> **ASSIGNED TASK**:
What is the number of lines in the data below that contain "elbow"? Reply with the number only.

> **SUPPLIED MATERIAL**:
↓↓↓

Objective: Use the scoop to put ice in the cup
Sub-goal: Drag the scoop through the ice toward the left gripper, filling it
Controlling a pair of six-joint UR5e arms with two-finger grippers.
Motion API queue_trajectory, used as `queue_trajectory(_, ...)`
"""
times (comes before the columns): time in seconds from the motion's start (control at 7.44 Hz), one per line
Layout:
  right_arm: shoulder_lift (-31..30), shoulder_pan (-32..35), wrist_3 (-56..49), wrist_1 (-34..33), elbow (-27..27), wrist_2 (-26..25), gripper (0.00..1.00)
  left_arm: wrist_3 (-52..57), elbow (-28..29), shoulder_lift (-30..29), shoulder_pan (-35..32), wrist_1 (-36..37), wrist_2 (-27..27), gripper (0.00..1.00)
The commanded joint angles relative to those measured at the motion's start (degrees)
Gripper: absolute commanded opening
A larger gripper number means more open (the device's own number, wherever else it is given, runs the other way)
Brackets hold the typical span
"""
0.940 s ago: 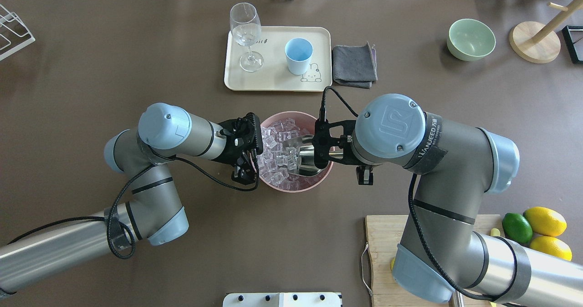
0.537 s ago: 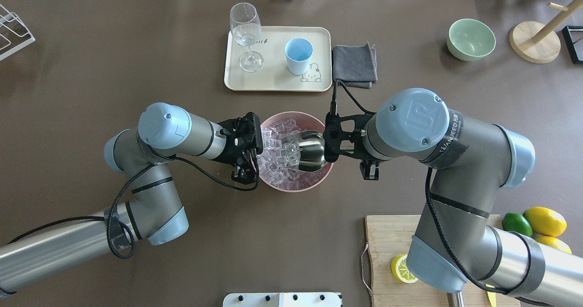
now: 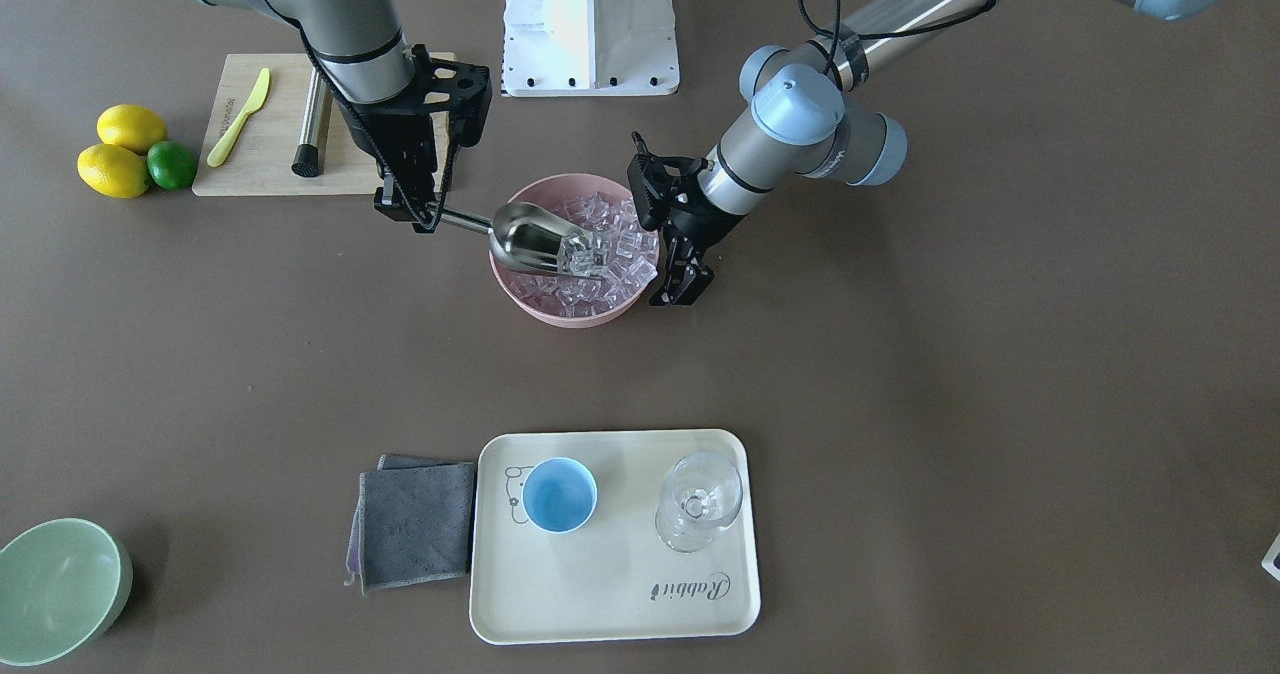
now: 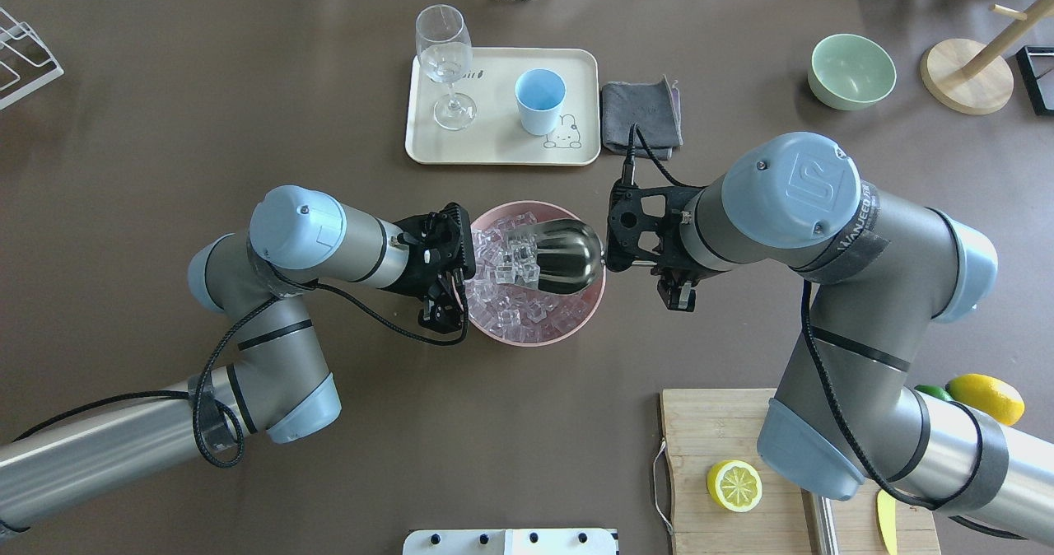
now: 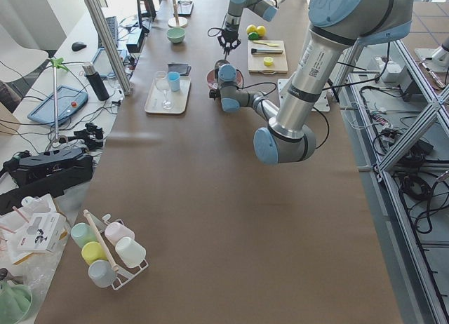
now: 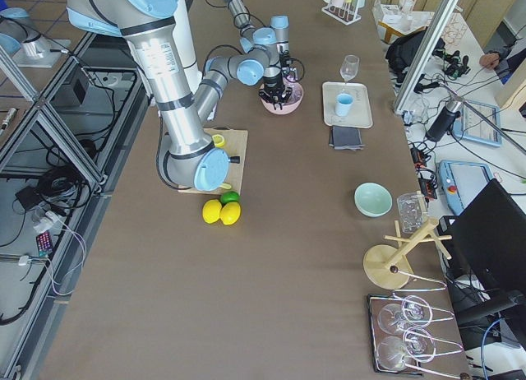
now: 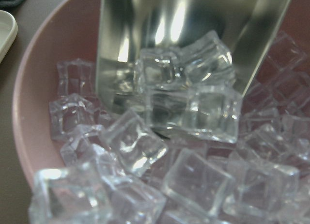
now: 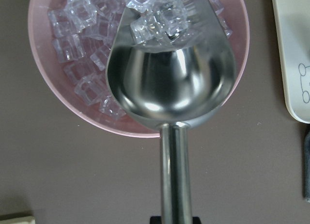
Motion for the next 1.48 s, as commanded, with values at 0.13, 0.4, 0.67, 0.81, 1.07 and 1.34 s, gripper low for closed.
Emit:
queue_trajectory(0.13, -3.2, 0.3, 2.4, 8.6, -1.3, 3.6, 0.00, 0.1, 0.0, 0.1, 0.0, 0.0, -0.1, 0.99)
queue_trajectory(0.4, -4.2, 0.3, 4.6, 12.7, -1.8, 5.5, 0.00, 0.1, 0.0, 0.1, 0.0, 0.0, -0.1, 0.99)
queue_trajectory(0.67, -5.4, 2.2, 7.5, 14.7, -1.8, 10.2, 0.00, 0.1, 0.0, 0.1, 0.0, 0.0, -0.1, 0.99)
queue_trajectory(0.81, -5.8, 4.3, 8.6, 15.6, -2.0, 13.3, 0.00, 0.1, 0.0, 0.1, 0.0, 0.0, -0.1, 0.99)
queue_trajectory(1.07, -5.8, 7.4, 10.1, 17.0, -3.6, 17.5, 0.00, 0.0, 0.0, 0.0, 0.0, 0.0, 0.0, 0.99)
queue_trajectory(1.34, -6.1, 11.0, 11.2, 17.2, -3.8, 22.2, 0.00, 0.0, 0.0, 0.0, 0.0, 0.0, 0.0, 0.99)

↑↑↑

> **WRITTEN SOLUTION**:
2